A. L’intéressé se trouve encore dans son pays d'origine
Il faut mettre en oeuvre la procédure d'introduction. Il est interdit de procéder
directement au recrutement d'un étranger ne résidant pas en France.
L'entreprise doit tout d'abord communiquer à l'ANPE locale (à Paris, dans chaque
arrondissement) ses offres d'emploi. Celle-ci vérifie, dans les cinq semaines, que
ces offres ne peuvent être pourvues par des salariés disponibles sur le territoire
national. L'entreprise se procure et renvoie le dossier suivant à la direction
départementale du Travail, de l’Emploi et de la Formation professionnelle (à
Paris, DDTEFP 109, rue Montmartre 75002 PARIS – Tél. 01 44 76 69 30) :
- une attestation de dépôt d’offres d’emploi, visée par l’ANPE ;
- un contrat de travail à durée indéterminée - anonyme ou nominatif - en
plusieurs exemplaires signés par l’employeur, ou une promesse d’embauche ;
- le questionnaire pour l'introduction d'un travailleur nominativement désigné,
ainsi que son curriculum-vitae en français, le cas échéant copie de ses
diplômes avec traduction officielle en français et des photos d’identité ;
- la motivation écrite du choix d'un étranger non établi en France ;
- un engagement de versement de la redevance à l'Office des migrations
internationales (OMI) ;
- un questionnaire logement ;
- un extrait K bis récent de la société qui embauche ;
- une enveloppe timbrée à l'adresse de la même société.
Le recrutement ainsi que l'arrivée en France de l'étranger se réalisent par la suite
sous l'égide de l'OMI après une visite médicale de l'intéressé dans son pays
d'origine. Dans le mois suivant l'entrée de l'étranger, l'employeur doit acquitter
auprès de l'OMI la redevance sus-mentionnée ainsi qu'une contribution
financière.

Remarque :
OMI : 44 rue Bargue, 75732 Paris. Tél : 01 53 69 53 70
B. L’intéressé se trouve en France
1. sans autorisation de travail
Lorsque l'étranger se trouve déjà en France et qu'il est titulaire d'un titre ne
l'autorisant qu'au séjour, la procédure de régularisation s'applique. Celle-ci tend
à autoriser le travail en France de l'intéressé et se matérialise par l'apposition de
la mention "salarié" sur son titre de séjour. La procédure se déroule à l'initiative
de l'étranger.

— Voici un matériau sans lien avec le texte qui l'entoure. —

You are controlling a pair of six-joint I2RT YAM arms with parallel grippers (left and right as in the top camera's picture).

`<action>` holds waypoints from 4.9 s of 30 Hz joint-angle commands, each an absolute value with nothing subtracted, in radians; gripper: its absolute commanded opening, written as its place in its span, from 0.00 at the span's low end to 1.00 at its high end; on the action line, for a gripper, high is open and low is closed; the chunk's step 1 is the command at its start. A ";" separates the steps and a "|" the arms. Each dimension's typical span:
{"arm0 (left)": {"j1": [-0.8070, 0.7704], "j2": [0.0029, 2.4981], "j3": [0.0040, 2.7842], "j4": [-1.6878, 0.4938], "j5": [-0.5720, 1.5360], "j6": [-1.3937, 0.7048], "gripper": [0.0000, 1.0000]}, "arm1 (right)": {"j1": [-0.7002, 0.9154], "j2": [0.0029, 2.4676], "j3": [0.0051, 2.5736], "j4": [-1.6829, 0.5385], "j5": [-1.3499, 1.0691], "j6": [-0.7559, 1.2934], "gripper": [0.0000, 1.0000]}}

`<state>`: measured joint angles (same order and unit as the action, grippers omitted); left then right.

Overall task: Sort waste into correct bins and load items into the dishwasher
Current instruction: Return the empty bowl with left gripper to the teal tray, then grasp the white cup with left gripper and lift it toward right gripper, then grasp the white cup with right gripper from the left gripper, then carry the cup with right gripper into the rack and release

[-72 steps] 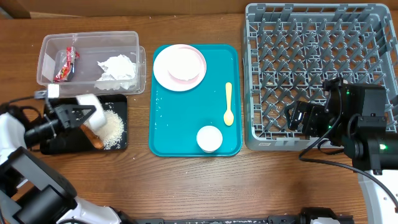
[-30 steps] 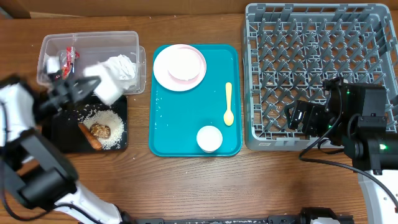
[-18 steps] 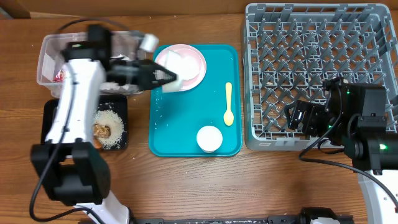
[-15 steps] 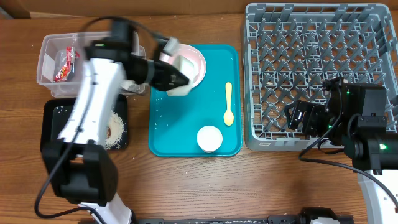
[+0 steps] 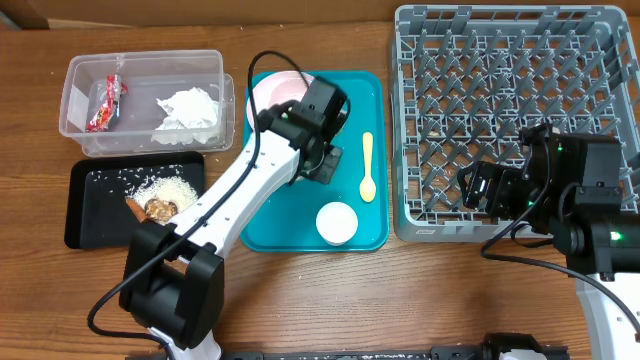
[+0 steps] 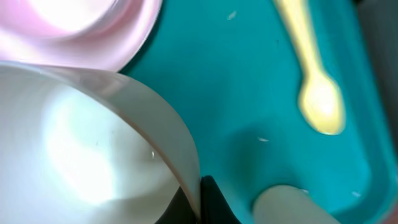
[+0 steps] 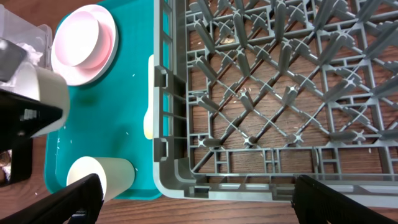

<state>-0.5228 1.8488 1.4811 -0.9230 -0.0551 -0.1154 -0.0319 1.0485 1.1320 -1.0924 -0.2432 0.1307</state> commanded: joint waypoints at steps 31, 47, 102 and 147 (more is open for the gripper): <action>-0.572 1.846 1.615 -1.215 0.124 -0.063 0.52 | -0.028 1.047 1.131 -1.082 -0.237 0.126 1.00; -0.596 1.846 1.439 -1.144 0.124 -0.085 0.34 | -0.028 1.123 1.131 -1.086 -0.250 0.127 1.00; -0.223 1.843 1.610 -0.929 1.581 -0.157 0.04 | 0.292 1.342 1.132 -0.220 -1.078 0.218 0.69; -0.221 1.843 1.610 -0.934 1.425 -0.154 0.27 | -0.065 1.290 1.170 -0.442 -0.966 0.233 0.46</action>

Néanmoins, l'employeur doit remplir et signer :
- une promesse d'embauche ou un contrat de travail par le biais du formulaire
CERFA "contrat de travail pour un étranger" ;
- un questionnaire logement ;
- un engagement de versement de la redevance due à l'Office des migrations
internationales.
Ces documents sont disponibles auprès de la DDTEFP. L'occupation d'un étranger
non muni d'une autorisation de travail constitue une forme de travail illégal, délit
pénalement sanctionné.

2. avec une autorisation de travail
Lors de l'embauche, il faut impérativement vérifier que l'étranger est muni d'un
titre de séjour en cours de validité, l'autorisant à exercer une activité
professionnelle en France. Il convient de demander à l'intéressé de produire son
titre de séjour et de travail qui peut revêtir trois formes :
- la carte de séjour "mention salarié" (valable un an, renouvelable) ;
- la carte de résident (valable dix ans, renouvelable) ;
- l'autorisation provisoire de travail (APT) (valable neuf mois, renouvelable).
Il convient également de vérifier la réalité de l'examen médical : l'employeur doit
s'assurer que l'intéressé a satisfait à la visite médicale exigée dans le cadre de la
procédure d'introduction ou de régularisation. Il peut, pour cela, demander au
salarié l'attestation qui lui aura été remise à cette occasion.